We rarely, if ever, relate truly to the person in front of us. Rather, we relate to and from our own personal wants, needs, standards and preferences - and how the other fails or succeeds to measure up to these. .
If the other person wants more than we do, they are needy, clingy, annoying, selfish, overbearing, too much. .
If the other person wants less than we do, they are distant, cold, aloof, selfish, emotionally unavailable, or plain assholes. .
When we relate in this way, we fail to recognize that our desires are ours, and others are in no way obligated to meet you there. When we relate in this way, we fail to recognize that another person wanting or needing something different than we do, is never personal in relation to us, it’s personal simply because it’s personal to them. .
We mistake intimacy for sameness and constant reassurance and attunement, and this is where most all relationships die, whether they be relationships with our family, our friends, or our intimate partners. Intimacy is is not necessarily about two people seeing eye to eye and constantly tending to the desires of another. Intimacy grows when two people with different sets of needs, desires, and preferences love and respect one another despite these differences. Intimacy is when we can be transparent about who we are, without expecting the other to change for us. .
Our wounding needs others to be the same as us and constantly treat us the way we have defined normal and good: we are unknowingly policing everyone against an invisible rulebook, a rulebook meant to keep our wounds from being exposed.

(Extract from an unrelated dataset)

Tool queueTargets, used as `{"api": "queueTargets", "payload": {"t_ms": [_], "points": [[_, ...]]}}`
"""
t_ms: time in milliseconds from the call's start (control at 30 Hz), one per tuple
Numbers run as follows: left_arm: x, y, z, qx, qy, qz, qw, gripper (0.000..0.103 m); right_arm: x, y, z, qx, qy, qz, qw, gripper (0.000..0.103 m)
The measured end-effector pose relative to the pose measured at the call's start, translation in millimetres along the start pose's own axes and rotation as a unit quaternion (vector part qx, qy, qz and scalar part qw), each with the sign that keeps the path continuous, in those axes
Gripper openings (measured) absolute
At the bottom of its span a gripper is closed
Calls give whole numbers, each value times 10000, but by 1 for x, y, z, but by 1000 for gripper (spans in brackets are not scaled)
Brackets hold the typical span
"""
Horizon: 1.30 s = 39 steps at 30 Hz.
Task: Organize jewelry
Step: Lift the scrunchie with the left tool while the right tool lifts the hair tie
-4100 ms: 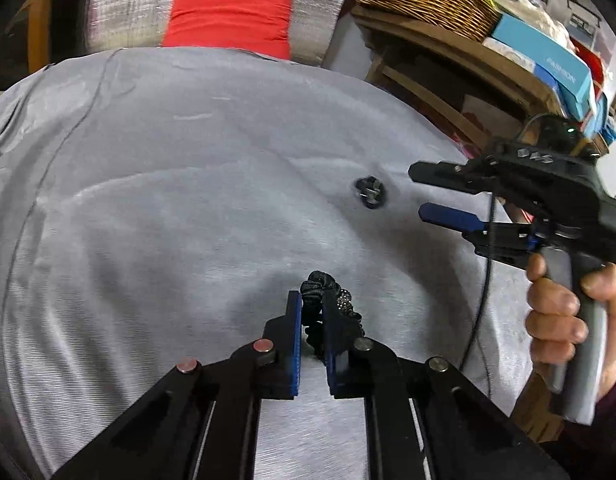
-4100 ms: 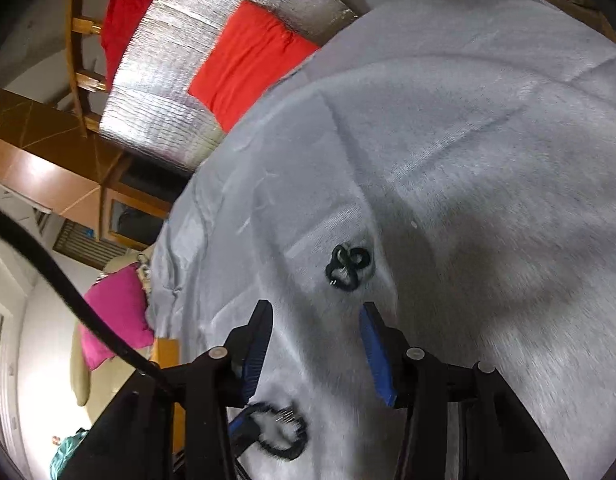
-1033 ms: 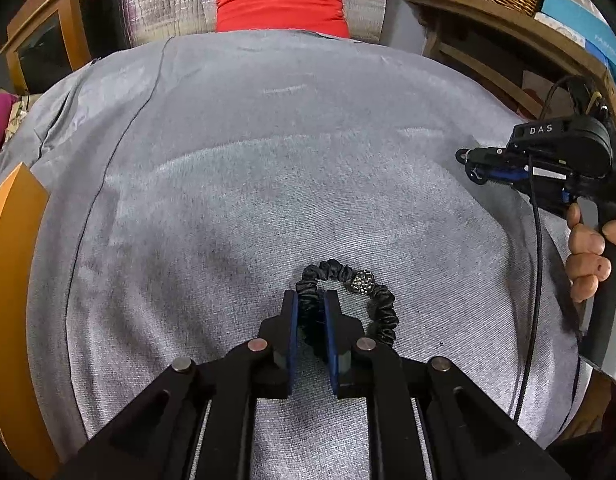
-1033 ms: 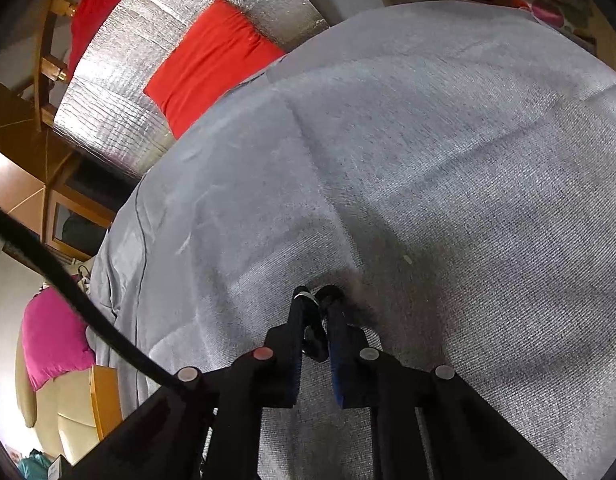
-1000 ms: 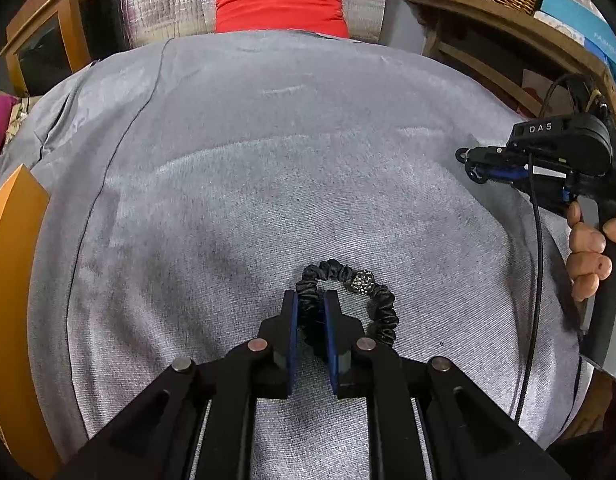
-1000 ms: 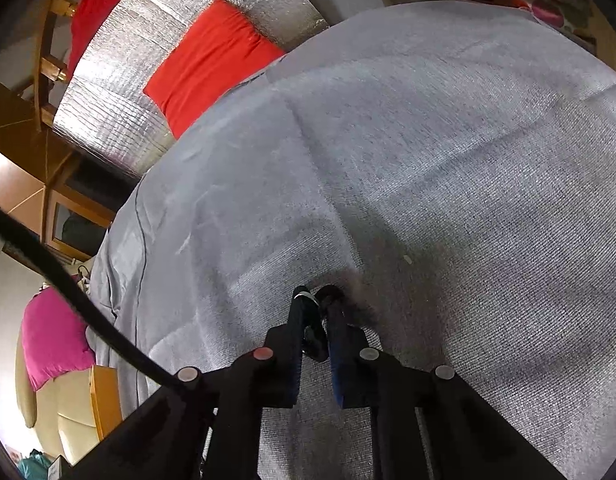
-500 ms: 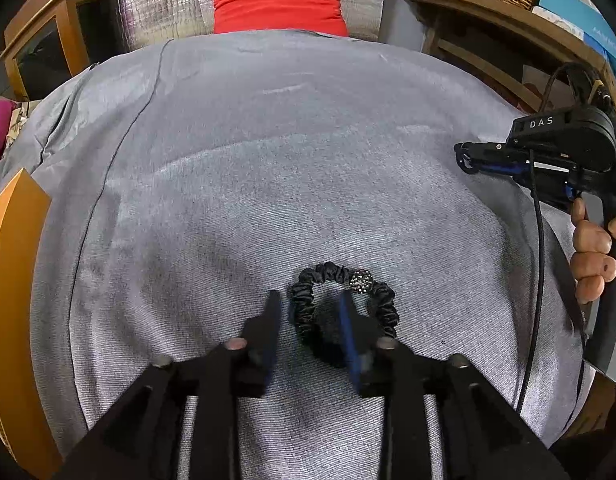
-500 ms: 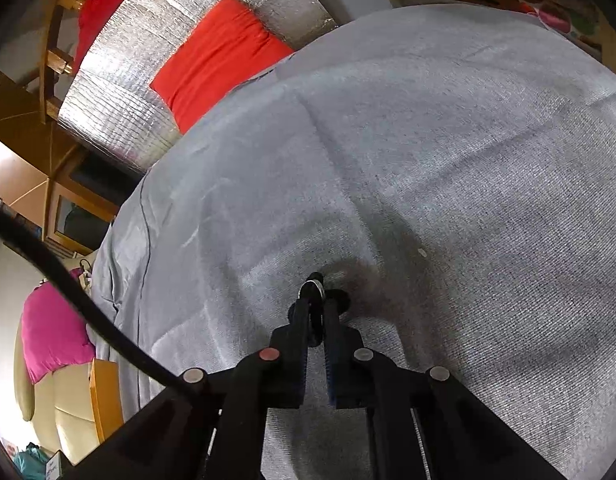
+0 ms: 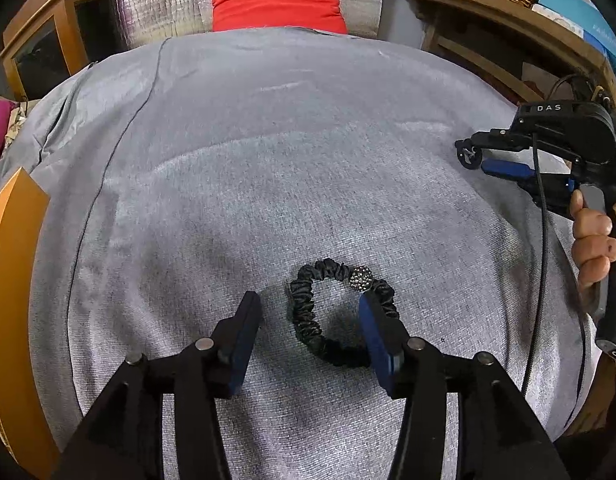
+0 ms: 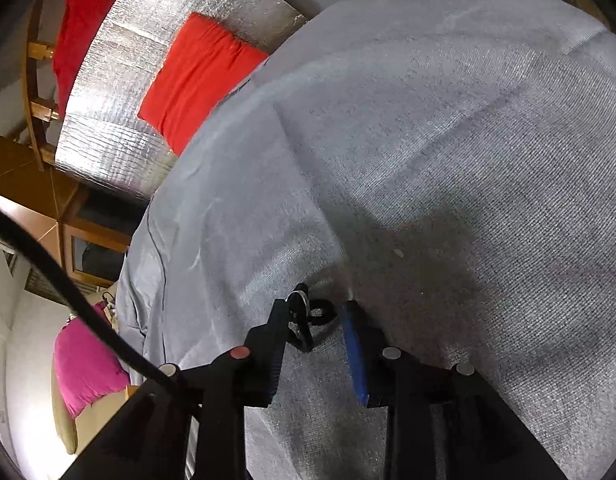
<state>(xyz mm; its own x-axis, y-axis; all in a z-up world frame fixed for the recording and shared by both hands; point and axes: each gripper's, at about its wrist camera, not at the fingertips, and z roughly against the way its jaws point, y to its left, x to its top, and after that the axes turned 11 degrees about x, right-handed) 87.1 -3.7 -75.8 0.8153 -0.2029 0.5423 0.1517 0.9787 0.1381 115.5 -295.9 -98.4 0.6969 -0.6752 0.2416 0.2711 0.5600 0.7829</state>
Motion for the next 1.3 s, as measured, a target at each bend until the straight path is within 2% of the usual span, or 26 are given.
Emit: {"api": "queueTargets", "payload": {"t_ms": [233,333,467,633,967,1300], "points": [[-2,2,0,-50,-36,-21,10000,51,0,10,-12,-166,-111,214,9996,31],[-1,2,-1,-26,-68,-53,10000,41,-3,16,-15,-307,-135,415,9986,31],[0,0,-1,-6,-111,-74,9999,23,-7,28,-21,-610,-149,827,9946,26],[1,0,0,37,-162,-57,9998,11,-12,40,-25,-788,-147,1199,9895,20],[4,0,12,161,-443,-37,9989,10,-14,40,-10,-729,-172,1332,9883,19],[4,-1,18,157,-562,-15,9983,10,-17,45,2,-643,-201,1410,9877,19]]}}
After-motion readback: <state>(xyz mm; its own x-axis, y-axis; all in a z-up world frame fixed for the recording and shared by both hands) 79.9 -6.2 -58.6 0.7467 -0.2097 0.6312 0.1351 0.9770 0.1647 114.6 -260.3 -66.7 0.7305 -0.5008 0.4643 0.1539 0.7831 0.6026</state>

Our heart, on the other hand, thrives on recognizing that each person is a constellation all their own, each with completely unique perspectives, desires, wounds and strengths, and is eager to learn and grow from being in their presence.
If you hold grievances in your life towards partners or friends that don’t meet your standard of perfection, it’s worth asking yourself if this standard brings you more good than it does disappointment, if your standard isn’t silent expectations and demands masquerading as a standard, and whether this standard is [CONTINUED IN COMMENTS]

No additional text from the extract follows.